You are your brand.Regardless of your industry or business model, as the leader of your company, you must live and breathe your brand every day. Today’s world no longer allows us to leave the office and be a different person. Live it and own it. Better you take control of it and be proactive, rather than allowing the world around you to drive the perception. 

It will be harder than you think.Prior to starting a company, I had a very romantic mindset. I was going to innovate and disrupt an antiquated industry. I was going to build a brand for the ages. I would build a company that created pride and economic wealth for my employees. But once you actually start doing, instead of dreaming, it’s amazing how much harder everything is. Your start-up will take longer than you think to reach the results that will satisfy you, but it’s worth every minute. 

Make time for your family and friends. You will always find more work to do. As an entrepreneur, it’s certainly hard to deliver on quantity of time to family and friends. So, focus on quality. Schedule ahead, set calendar blocks for family meals, lunch with your partner and time with your parents. Make it a point to see a friend every time you travel. Don’t justify your absence with the logic that the payout is ultimately for your family. Take them along for the ride and they can add a lot of value and support. 

What is the value of a professional network? 

The value of a professional network is determined by the time and effort you put into it. I was fortunate to join YPOin 2013. I made it a priority to attend chapter events, trips and also attend YPO global events. 

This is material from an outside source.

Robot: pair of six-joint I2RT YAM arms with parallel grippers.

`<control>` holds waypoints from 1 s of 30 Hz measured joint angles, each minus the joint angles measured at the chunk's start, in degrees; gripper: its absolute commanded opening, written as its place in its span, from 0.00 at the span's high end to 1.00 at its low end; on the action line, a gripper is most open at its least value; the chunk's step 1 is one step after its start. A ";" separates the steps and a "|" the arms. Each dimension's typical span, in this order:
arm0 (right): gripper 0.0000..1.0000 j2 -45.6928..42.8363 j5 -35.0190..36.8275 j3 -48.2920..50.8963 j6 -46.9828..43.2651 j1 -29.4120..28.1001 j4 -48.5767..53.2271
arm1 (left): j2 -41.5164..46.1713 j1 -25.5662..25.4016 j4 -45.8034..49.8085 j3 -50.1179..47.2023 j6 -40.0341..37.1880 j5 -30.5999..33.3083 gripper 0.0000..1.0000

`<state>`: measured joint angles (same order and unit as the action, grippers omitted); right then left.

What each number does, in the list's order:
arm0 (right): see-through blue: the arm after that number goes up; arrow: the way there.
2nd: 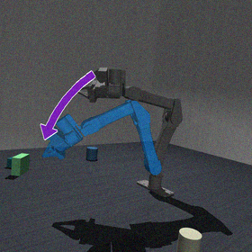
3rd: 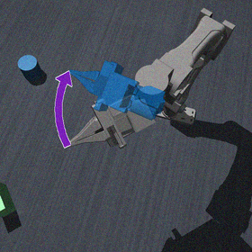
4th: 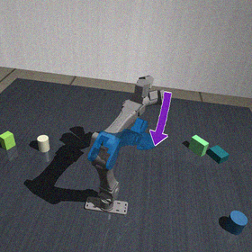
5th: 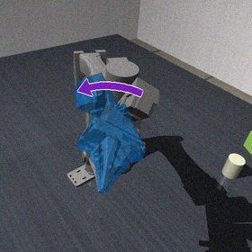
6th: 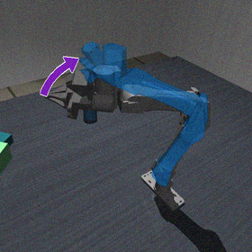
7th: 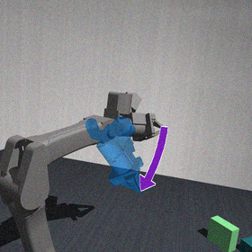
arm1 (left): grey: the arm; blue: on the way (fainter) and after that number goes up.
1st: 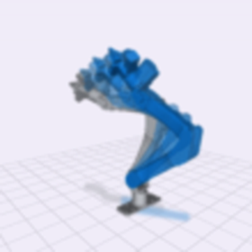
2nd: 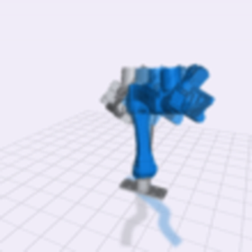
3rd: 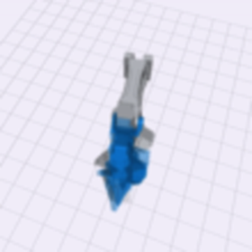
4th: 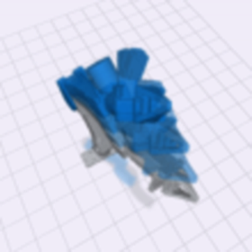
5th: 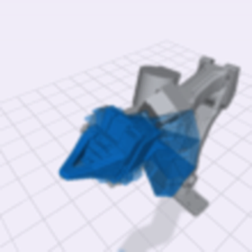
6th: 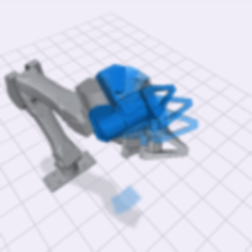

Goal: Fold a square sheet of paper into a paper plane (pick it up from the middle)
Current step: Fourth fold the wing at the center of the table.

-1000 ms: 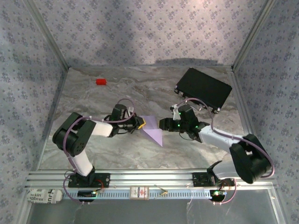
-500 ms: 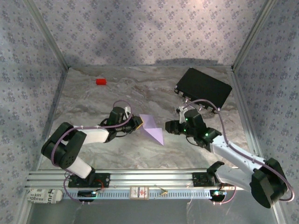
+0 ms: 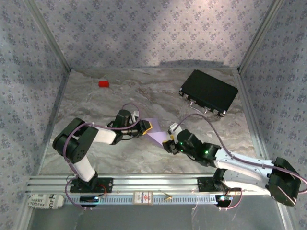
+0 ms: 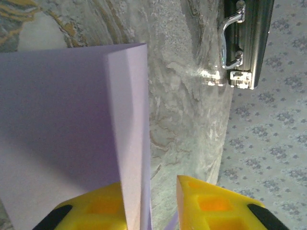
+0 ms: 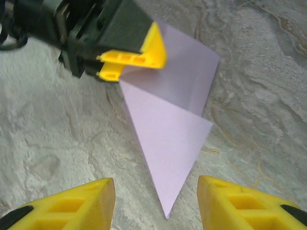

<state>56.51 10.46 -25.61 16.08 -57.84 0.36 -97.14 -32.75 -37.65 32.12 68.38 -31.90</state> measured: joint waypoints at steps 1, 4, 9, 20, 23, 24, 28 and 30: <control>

I have benefitted from personal and professional development that have directly impacted my success. I have an incredible group of professional friends whom I can turn to in challenging times. I have been exposed to people and experiences who have inspired to push myself further. 

At a very tactical level, my professional network has become top clients in all of my brands. They have opened doors to suppliers, investors and partnerships. 

Most importantly, you will get back more than you give. But remember, it’s a symbiotic relationship.